Posnanski blew out his clean-shaven cheeks, rolled his frog-like eyes at her, and, thinking how attractive she looked and that she should always wear this nun’s costume, began to speak in a very skilled and humane way: yes, he said, he was here to say goodbye, but that was really a side issue. Much more important was a question he had for her, a request in fact. They were both adults who had seen something of life and so there was no point in beating about the bush. Through Lieutenant Kroysing, he, Posnanksi, had learnt of a shocking abuse of justice to which Kroysing’s younger brother had fallen victim. In connection with that, Private Bertin had come to his attention. He believed the man had been shunting ammunition around long enough and that it was time to think about the country’s intellectual nourishment after the war and make sure a few talented men were saved, and he’d tried to act on that belief. He’d noticed that Sister Kläre had taken to the writer as well.

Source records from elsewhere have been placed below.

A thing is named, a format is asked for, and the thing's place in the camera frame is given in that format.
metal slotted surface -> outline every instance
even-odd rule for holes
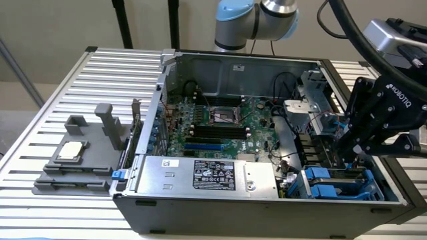
[[[112,103],[113,115],[130,123],[130,102],[141,99],[141,115],[150,101],[160,64],[158,51],[98,48],[85,53],[60,84],[40,113],[0,161],[0,238],[138,240],[160,236],[137,235],[109,197],[33,195],[30,188],[65,132],[70,114],[93,115],[97,103]],[[351,87],[357,76],[371,72],[356,62],[332,62]],[[400,159],[407,171],[427,168],[416,159]],[[427,189],[427,174],[409,172],[416,185]],[[424,240],[427,215],[407,224],[385,224],[357,240]],[[219,237],[161,236],[164,239],[213,240]]]

label sticker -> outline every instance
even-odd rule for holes
[[[192,187],[203,190],[236,190],[232,161],[193,161]]]
[[[232,65],[232,70],[233,70],[233,71],[240,71],[240,72],[243,72],[243,71],[245,70],[245,66]]]
[[[180,160],[177,159],[162,159],[161,167],[177,167],[180,165]]]

black pole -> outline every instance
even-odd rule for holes
[[[122,46],[125,49],[133,49],[132,37],[128,25],[126,9],[124,0],[110,0],[117,17]]]
[[[168,9],[168,28],[170,34],[170,47],[180,49],[180,17],[178,17],[180,0],[166,0]]]

robotiq logo text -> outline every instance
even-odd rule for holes
[[[391,89],[391,91],[395,93],[395,95],[397,96],[397,98],[401,100],[401,103],[404,104],[405,108],[411,107],[412,102],[408,100],[408,98],[405,97],[405,95],[401,93],[401,91],[392,85],[388,84],[385,86],[387,89]]]

warning label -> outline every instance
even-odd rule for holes
[[[236,190],[232,161],[193,161],[192,187],[204,190]]]

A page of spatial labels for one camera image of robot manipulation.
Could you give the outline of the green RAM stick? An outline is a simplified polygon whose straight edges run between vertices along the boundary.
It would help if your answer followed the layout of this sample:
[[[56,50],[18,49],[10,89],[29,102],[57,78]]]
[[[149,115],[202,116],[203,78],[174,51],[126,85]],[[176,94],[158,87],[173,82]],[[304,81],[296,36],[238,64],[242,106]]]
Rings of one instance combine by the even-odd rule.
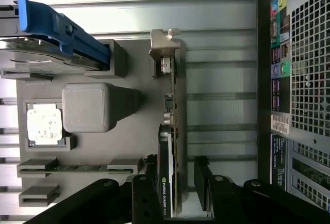
[[[22,173],[64,173],[64,172],[107,172],[107,173],[135,173],[133,169],[108,169],[107,166],[77,166],[77,165],[61,165],[46,169],[20,169]]]

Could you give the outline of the grey printed parts rack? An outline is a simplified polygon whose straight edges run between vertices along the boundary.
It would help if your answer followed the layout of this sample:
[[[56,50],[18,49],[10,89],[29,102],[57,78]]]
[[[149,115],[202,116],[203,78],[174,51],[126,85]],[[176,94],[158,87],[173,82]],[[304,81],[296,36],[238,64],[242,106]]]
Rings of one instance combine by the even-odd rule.
[[[92,83],[82,74],[56,75],[51,81],[15,81],[0,77],[0,223],[25,222],[43,212],[44,206],[19,205],[19,194],[37,184],[56,183],[63,200],[103,178],[124,182],[125,174],[107,172],[65,172],[45,178],[19,178],[17,165],[30,158],[57,157],[64,165],[105,165],[114,158],[140,158],[158,150],[158,128],[163,123],[164,96],[169,92],[167,77],[153,78],[153,60],[148,40],[122,40],[128,54],[125,78],[109,78],[108,83],[142,92],[138,112],[107,133],[79,133],[77,147],[69,152],[33,152],[24,146],[24,103],[34,99],[59,99],[69,83]]]

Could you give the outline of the silver CPU chip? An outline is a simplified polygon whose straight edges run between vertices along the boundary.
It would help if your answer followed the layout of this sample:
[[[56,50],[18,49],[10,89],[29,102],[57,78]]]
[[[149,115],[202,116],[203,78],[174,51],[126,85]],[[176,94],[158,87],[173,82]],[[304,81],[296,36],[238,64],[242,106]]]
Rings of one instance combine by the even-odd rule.
[[[36,145],[57,145],[62,130],[61,111],[55,104],[37,104],[27,111],[28,139]]]

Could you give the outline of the open PC case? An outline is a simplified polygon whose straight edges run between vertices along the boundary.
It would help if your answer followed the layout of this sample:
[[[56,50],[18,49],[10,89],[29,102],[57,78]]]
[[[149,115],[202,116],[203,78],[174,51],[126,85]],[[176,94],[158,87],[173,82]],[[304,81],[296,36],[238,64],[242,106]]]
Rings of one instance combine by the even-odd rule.
[[[330,212],[330,0],[257,0],[258,175]]]

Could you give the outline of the hard disk with blue caddy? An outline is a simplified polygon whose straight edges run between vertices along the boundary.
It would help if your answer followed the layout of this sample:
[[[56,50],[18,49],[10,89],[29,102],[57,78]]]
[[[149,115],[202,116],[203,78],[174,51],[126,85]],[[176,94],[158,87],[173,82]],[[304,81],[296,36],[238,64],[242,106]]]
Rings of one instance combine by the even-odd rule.
[[[103,44],[49,5],[16,0],[0,5],[0,70],[46,75],[110,69]]]

‘Very much so,’ she agreed with a smile. ‘I’m letting him soak in the bath right now, the poor lice-ridden chap.’
‘So much the better,’ replied Posnanski. ‘Then perhaps you’ve heard what happened to my application to have the worthy gentleman transferred to our nice little court martial?’
‘Not a sausage,’ said Sister Kläre.
Right, said Posnanski, in that case he’d better begin at the beginning with the Trojan War. And in an easy, good-humoured way he described the simmering resentment between the army groups east and west of the Meuse, and how, against this background, Bertin’s battalion had refused his request, and that the matter now looked completely hopeless. If the division had not been about to move off and if Excellency Lychow’s mind had not already been in the east, then the Western Group Command would certainly have had its way. Because right was on their side. A request from high-ranking personnel to have a man who was only fit for limited service to perform office duties ought not to be refused when men fit for active service were being released. After a bit of back and forth, ASC private Bertin would have been transferred from his unit to the Lychow Divisional Staff and given his marching orders. But when the gods were busy, dwarves came out on top and that’s what would happen now, unless higher powers intervened.
‘Higher powers than a divisional general?’ asked Sister Kläre in astonishment. ‘Where will you find them?’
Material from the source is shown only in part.